• **YOUR INSTRUCTIONS**
Set down again exactly the lines of the listing below that fall between the line holding "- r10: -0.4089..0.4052" and the line holding "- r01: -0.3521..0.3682", inclusive.

——————

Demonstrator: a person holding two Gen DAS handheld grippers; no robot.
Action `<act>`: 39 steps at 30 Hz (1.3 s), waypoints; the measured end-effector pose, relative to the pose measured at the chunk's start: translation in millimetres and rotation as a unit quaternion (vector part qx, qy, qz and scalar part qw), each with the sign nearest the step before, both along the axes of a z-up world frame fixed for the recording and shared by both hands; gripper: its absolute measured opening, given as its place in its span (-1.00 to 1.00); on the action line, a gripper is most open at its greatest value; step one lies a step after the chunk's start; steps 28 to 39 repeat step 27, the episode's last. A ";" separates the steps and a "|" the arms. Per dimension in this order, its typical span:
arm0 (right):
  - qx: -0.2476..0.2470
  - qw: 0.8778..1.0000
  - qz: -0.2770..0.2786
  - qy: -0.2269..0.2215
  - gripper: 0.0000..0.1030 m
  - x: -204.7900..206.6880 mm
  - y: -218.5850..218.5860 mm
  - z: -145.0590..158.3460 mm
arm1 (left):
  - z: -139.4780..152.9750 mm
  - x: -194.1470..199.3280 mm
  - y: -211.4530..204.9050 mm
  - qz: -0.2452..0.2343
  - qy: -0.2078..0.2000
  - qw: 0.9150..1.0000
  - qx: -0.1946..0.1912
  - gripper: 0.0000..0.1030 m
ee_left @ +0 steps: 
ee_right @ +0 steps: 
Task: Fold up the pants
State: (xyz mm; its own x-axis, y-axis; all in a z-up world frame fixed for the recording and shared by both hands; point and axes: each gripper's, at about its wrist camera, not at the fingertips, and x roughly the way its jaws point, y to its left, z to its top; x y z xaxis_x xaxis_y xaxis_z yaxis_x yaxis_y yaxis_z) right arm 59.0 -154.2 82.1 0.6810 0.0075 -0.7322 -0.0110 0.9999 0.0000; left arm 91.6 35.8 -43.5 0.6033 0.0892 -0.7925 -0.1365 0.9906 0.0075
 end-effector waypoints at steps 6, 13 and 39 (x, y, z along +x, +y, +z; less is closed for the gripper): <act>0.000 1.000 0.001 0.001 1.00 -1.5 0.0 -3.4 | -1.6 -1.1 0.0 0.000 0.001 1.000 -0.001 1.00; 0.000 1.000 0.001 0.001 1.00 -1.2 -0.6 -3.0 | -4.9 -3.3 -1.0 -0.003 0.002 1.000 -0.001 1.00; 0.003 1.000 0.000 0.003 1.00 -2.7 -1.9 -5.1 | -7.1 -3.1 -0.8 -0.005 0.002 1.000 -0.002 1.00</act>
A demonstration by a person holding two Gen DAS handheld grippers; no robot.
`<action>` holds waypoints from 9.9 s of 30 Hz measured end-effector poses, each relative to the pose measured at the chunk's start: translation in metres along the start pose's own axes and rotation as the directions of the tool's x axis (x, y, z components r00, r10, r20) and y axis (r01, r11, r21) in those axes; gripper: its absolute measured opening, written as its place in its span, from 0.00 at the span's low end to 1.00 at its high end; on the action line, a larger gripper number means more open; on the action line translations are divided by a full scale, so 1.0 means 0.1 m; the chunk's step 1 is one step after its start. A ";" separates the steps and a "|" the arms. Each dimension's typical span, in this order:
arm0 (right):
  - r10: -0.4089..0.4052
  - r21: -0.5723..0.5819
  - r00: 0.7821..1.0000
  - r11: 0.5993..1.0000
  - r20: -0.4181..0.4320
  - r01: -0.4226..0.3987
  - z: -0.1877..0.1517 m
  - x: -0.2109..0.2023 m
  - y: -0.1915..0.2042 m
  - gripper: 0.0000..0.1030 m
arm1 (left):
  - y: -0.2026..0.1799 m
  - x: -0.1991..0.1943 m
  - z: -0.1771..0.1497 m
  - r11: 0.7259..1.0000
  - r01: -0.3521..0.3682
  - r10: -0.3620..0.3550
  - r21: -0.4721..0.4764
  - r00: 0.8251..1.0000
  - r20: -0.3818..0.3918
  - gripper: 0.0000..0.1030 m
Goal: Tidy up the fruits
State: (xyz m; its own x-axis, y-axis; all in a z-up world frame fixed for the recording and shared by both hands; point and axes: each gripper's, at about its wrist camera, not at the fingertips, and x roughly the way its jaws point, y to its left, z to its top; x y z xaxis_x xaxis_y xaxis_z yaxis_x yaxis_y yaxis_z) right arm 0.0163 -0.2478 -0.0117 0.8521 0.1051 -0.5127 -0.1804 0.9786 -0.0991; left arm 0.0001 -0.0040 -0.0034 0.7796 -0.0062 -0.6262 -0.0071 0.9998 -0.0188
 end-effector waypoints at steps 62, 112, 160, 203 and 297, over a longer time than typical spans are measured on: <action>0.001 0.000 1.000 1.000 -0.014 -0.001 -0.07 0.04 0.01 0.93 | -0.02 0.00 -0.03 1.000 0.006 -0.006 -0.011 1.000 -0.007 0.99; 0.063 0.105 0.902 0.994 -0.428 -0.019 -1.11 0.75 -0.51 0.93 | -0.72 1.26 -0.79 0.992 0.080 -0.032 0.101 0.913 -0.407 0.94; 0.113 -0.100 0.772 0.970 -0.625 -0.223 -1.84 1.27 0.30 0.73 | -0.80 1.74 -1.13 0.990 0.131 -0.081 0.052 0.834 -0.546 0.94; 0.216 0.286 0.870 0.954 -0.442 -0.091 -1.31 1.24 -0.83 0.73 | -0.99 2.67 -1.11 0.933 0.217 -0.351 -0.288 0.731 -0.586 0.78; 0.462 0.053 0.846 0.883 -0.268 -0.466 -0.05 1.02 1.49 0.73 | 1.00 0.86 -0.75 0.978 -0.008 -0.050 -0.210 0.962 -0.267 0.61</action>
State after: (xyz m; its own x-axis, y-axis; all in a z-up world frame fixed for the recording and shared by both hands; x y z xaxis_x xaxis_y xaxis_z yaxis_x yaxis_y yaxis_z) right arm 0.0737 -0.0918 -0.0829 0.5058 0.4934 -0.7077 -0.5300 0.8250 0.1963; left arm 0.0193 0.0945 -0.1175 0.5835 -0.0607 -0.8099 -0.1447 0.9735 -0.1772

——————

• **REPLY TO THE TASK**
  - r10: -0.4089..0.4052
  - r21: -0.5723..0.5819
  - r00: 0.7821..1.0000
  - r11: 0.5993..1.0000
  - r20: -0.4181..0.4320
  - r01: -0.4226..0.3987
  - z: -0.1877..0.1517 m
  - x: -0.2109..0.2023 m
  - y: -0.1915..0.2042 m
  - gripper: 0.0000..0.1030 m
arm1 (left):
  - y: -0.2026..0.1799 m
  - x: -0.1991..0.1943 m
  - z: -0.1771..0.1497 m
  - r11: 0.7259..1.0000
  - r01: -0.3521..0.3682

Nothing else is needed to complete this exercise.